Question

HI PLEASE HELP ME WITH MY CALCULUS 1 HW? I AM REALLY STUCK. I need help with parts d,e,g.

Answer 1

(d) The particle moves in the positive direction when its velocity has a positive sign. You know the particle is at rest when $t=0$ and $t=3$, and because the velocity function is continuous, you need only check the sign of $v(t)$ for values on the intervals (0, 3) and (3, 6).

We have, for instance $v(1)\approx-0.91$ and $v(4)\approx0.91>0$, which means the particle is moving the positive direction for $3$, or the interval (3, 6).

(e) The total distance traveled is obtained by integrating the absolute value of the velocity function over the given interval:

$\displaystyle\int_0^6|v(t)|\,\mathrm dt=\int_0^3-v(t)\,\mathrm dt+\int_3^6v(t)\,\mathrm dt$

which follows from the definition of absolute value. In particular, if $x$ is negative, then $|x|=-x$.

The total distance traveled is then 4 ft.

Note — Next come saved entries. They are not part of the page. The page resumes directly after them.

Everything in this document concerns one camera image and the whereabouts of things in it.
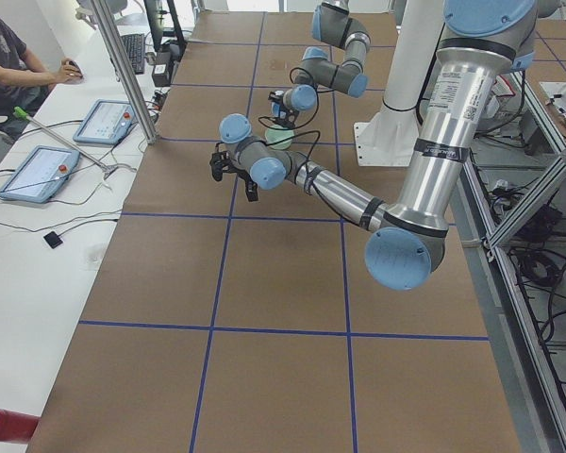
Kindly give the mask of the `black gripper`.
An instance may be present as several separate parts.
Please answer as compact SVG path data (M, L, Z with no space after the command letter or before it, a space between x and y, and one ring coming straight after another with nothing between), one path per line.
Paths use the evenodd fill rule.
M276 90L269 92L268 100L271 102L273 122L283 128L296 128L296 113L286 111L283 103L284 91Z
M237 174L244 182L244 192L249 202L258 201L258 184L250 177L249 173L236 167L227 151L216 151L211 155L209 166L212 178L221 182L224 174Z

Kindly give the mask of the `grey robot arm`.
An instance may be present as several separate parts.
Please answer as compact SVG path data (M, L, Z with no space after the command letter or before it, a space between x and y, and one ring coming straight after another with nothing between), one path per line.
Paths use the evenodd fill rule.
M340 49L343 60L331 59L319 46L308 47L298 64L290 70L292 87L269 93L271 115L261 120L269 129L295 130L296 119L304 111L316 112L320 88L361 97L368 86L365 61L371 47L366 27L350 16L347 1L323 1L313 13L312 38Z
M382 104L357 123L338 169L300 151L322 94L359 98L375 35L345 1L320 2L315 44L291 72L291 86L269 96L265 133L242 114L226 116L210 159L213 178L239 176L249 200L290 182L342 220L370 233L370 275L394 290L423 285L440 266L446 218L470 147L486 130L501 75L534 56L536 1L411 1L401 21Z

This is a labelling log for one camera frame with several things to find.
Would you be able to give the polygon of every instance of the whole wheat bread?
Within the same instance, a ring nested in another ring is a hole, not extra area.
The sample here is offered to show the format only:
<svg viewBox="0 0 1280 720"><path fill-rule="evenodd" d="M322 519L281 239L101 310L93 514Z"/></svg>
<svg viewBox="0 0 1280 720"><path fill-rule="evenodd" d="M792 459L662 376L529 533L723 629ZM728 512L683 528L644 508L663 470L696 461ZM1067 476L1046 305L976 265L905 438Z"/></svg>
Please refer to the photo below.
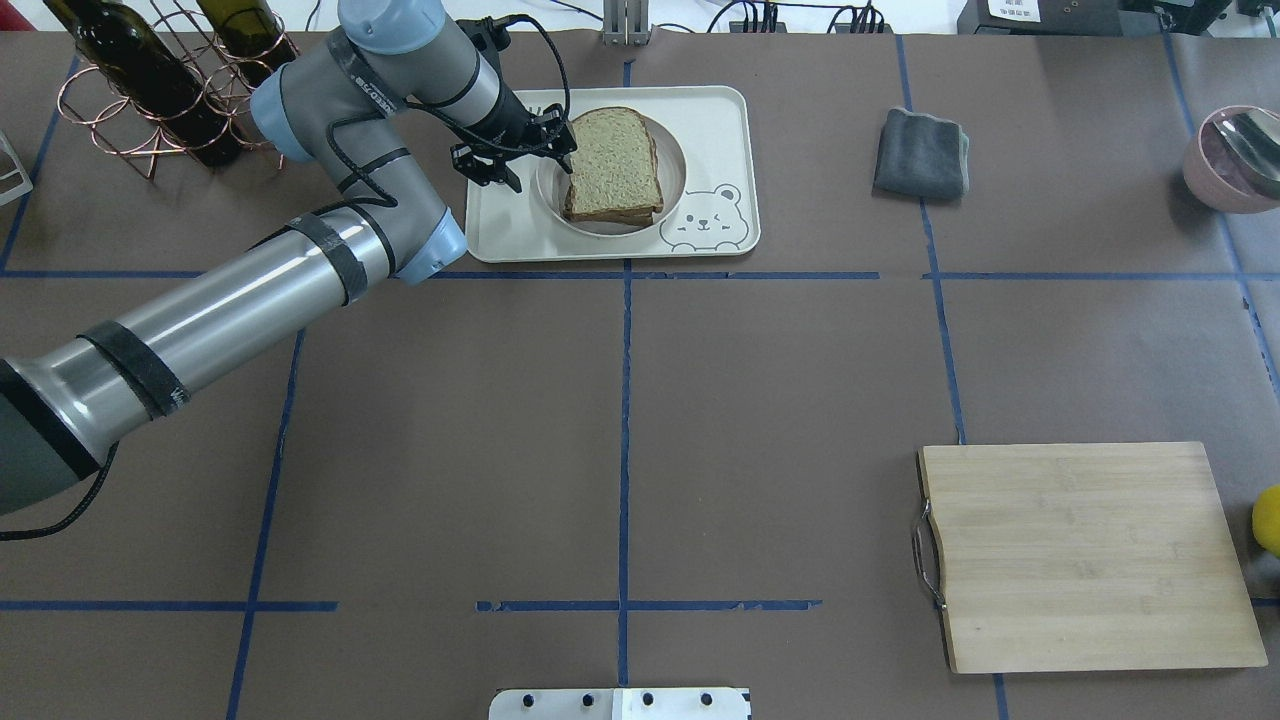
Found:
<svg viewBox="0 0 1280 720"><path fill-rule="evenodd" d="M662 211L658 154L644 117L600 108L572 122L577 151L564 196L564 219L648 227Z"/></svg>

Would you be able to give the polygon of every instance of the cable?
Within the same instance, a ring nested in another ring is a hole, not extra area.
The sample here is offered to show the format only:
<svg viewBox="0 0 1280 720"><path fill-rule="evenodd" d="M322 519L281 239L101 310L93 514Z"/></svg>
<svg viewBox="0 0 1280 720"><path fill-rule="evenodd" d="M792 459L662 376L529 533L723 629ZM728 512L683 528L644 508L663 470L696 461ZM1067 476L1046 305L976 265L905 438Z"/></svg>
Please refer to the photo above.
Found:
<svg viewBox="0 0 1280 720"><path fill-rule="evenodd" d="M762 0L736 0L736 3L759 3ZM849 5L818 5L809 3L774 3L769 0L769 4L777 5L778 8L808 8L810 10L840 10L841 8L847 8Z"/></svg>
<svg viewBox="0 0 1280 720"><path fill-rule="evenodd" d="M836 10L836 14L831 17L831 22L827 23L827 33L828 35L836 31L836 22L840 20L840 15L845 14L845 10L849 10L850 13L852 13L855 20L858 19L858 8L854 8L852 5L845 5L844 8Z"/></svg>
<svg viewBox="0 0 1280 720"><path fill-rule="evenodd" d="M372 197L357 197L356 200L352 200L352 202L366 202L369 205L378 205L379 208L396 208L399 205L399 200L396 200L396 197L392 193L383 190L383 186L378 184L378 181L375 181L372 176L370 176L367 172L365 172L364 168L357 165L356 161L352 160L349 155L343 152L342 147L338 146L338 140L334 137L334 131L340 127L353 126L356 123L367 123L369 120L381 120L381 119L384 118L380 113L369 113L367 115L357 115L355 118L334 120L329 123L328 128L325 128L324 137L326 141L329 141L329 150L333 150L333 154L338 156L338 160L340 160L343 165L347 165L347 169L351 170L352 174L360 178L360 181L364 182L369 187L369 190L372 190L380 197L380 200L374 200Z"/></svg>
<svg viewBox="0 0 1280 720"><path fill-rule="evenodd" d="M302 26L302 31L303 31L303 32L306 32L306 31L311 29L311 20L314 20L314 19L315 19L315 17L316 17L316 13L319 13L319 12L320 12L320 3L324 3L324 0L316 0L316 4L315 4L315 6L314 6L314 8L311 8L311 14L310 14L310 15L307 15L307 24Z"/></svg>
<svg viewBox="0 0 1280 720"><path fill-rule="evenodd" d="M758 10L755 8L755 3L753 0L733 0L732 3L730 3L730 4L724 5L723 8L721 8L721 12L716 13L716 17L712 18L710 24L707 26L707 32L713 32L716 29L716 23L718 23L719 19L724 17L724 13L727 13L730 10L730 8L732 8L733 5L745 5L746 8L750 8L751 9L751 20L750 20L751 22L751 29L750 29L750 32L755 32L756 29L759 29L760 17L756 14ZM742 9L742 29L744 29L744 32L746 31L746 23L748 23L746 9L744 8Z"/></svg>
<svg viewBox="0 0 1280 720"><path fill-rule="evenodd" d="M579 8L577 5L571 5L568 3L562 3L561 0L547 0L547 1L552 3L553 5L559 5L562 8L568 8L570 10L577 10L579 13L582 13L584 15L590 15L590 17L600 20L602 23L604 22L604 18L602 15L596 15L595 13L593 13L591 10L588 10L585 8Z"/></svg>
<svg viewBox="0 0 1280 720"><path fill-rule="evenodd" d="M467 138L470 138L471 142L476 142L476 143L483 145L483 146L485 146L488 149L498 150L498 151L502 151L502 152L515 152L515 154L518 154L518 155L529 155L531 152L536 152L539 150L543 150L548 145L556 142L556 140L561 136L561 133L564 132L564 126L568 123L568 118L570 118L568 73L564 70L564 59L561 58L559 50L556 47L556 44L552 41L552 36L547 33L547 28L544 28L543 24L539 23L536 19L534 19L531 15L526 15L526 14L507 15L507 17L502 18L500 20L495 20L495 24L498 24L500 27L509 27L509 26L513 26L516 23L522 23L522 22L534 26L534 29L538 31L538 35L543 36L543 41L547 42L547 47L550 49L552 55L556 58L556 67L559 69L559 74L561 74L561 87L564 88L564 114L561 115L561 123L559 123L559 126L556 128L554 132L552 132L550 137L548 137L545 141L540 142L539 145L518 145L518 146L515 146L515 147L506 146L506 145L499 145L499 143L497 143L497 142L494 142L494 141L492 141L489 138L480 137L479 135L476 135L475 132L472 132L468 128L465 128L465 127L457 124L456 122L453 122L453 118L449 118L448 115L440 113L439 110L436 110L435 108L431 108L430 105L425 105L422 102L412 102L412 101L407 102L406 105L410 109L412 109L412 110L421 110L424 113L430 113L431 115L435 115L449 129L452 129L452 131L454 131L454 132L457 132L460 135L466 136Z"/></svg>
<svg viewBox="0 0 1280 720"><path fill-rule="evenodd" d="M831 22L827 23L827 32L833 32L836 24L840 20L840 15L849 10L851 18L849 18L849 32L850 33L877 33L884 32L884 13L876 9L874 5L867 3L865 5L845 5L844 8L836 10L836 14L831 17Z"/></svg>
<svg viewBox="0 0 1280 720"><path fill-rule="evenodd" d="M79 501L79 505L70 511L69 515L63 518L60 521L49 525L47 528L40 528L36 530L4 530L0 532L0 542L19 541L19 539L36 539L45 538L54 533L60 533L65 530L72 523L79 519L81 515L88 510L90 503L97 497L97 491L102 489L102 483L106 482L106 473L111 469L111 462L115 460L115 448L120 447L120 443L111 446L111 450L106 451L106 461L102 462L102 468L97 471L97 478L93 479L93 484L90 486L88 492Z"/></svg>

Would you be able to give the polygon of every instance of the cartoon bear drawing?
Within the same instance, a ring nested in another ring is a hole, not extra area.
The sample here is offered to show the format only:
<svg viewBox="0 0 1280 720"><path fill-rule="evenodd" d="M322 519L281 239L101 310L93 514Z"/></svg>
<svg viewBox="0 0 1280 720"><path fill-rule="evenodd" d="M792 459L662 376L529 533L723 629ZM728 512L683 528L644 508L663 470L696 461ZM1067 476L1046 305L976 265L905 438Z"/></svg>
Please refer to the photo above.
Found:
<svg viewBox="0 0 1280 720"><path fill-rule="evenodd" d="M742 192L724 183L712 191L686 192L658 233L672 252L741 249L750 231L739 200Z"/></svg>

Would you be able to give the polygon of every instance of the folded cloth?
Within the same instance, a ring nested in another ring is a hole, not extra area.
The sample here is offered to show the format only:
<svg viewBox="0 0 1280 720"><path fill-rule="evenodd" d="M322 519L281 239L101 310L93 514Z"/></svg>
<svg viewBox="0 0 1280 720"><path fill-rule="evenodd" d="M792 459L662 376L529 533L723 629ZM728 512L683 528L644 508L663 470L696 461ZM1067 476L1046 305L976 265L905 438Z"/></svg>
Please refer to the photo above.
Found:
<svg viewBox="0 0 1280 720"><path fill-rule="evenodd" d="M963 196L969 191L969 136L951 120L891 109L881 129L874 184L934 200Z"/></svg>

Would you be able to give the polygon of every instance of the wooden cutting board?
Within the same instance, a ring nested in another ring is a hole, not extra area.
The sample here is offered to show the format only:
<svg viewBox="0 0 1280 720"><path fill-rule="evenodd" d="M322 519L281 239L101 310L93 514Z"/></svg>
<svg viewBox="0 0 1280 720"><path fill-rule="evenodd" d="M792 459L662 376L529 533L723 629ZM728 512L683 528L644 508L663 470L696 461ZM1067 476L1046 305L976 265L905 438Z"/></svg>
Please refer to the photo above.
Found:
<svg viewBox="0 0 1280 720"><path fill-rule="evenodd" d="M1198 442L920 450L951 670L1267 664Z"/></svg>

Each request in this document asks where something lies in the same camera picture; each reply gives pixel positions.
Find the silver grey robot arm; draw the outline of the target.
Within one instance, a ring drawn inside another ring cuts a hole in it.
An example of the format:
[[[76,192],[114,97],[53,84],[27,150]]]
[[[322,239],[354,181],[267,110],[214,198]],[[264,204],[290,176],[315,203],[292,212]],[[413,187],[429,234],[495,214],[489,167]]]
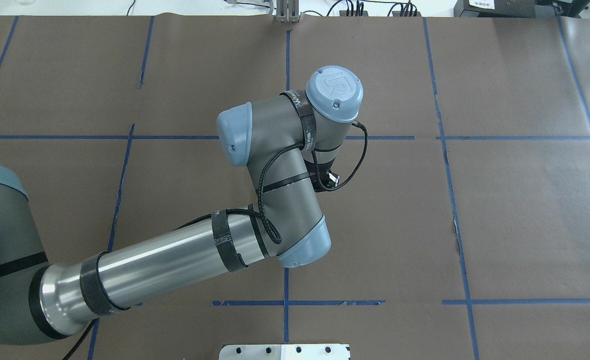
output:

(g) Acceleration is the rate of change of velocity, so $a(t)$ is the derivative of $v(t)$:

$a(t)=v'(t)=-\dfrac{\pi^2}9\cos\left(\dfrac{\pi t}3\right)$

Compute the acceleration at $t=4$ seconds:

$a(t)=\dfrac{\pi^2}{18}\dfrac{\rm ft}{\mathrm s^2}$

(In case you need to know, for part (i), the particle is speeding up when the acceleration is positive. So this is done the same way as part (d).)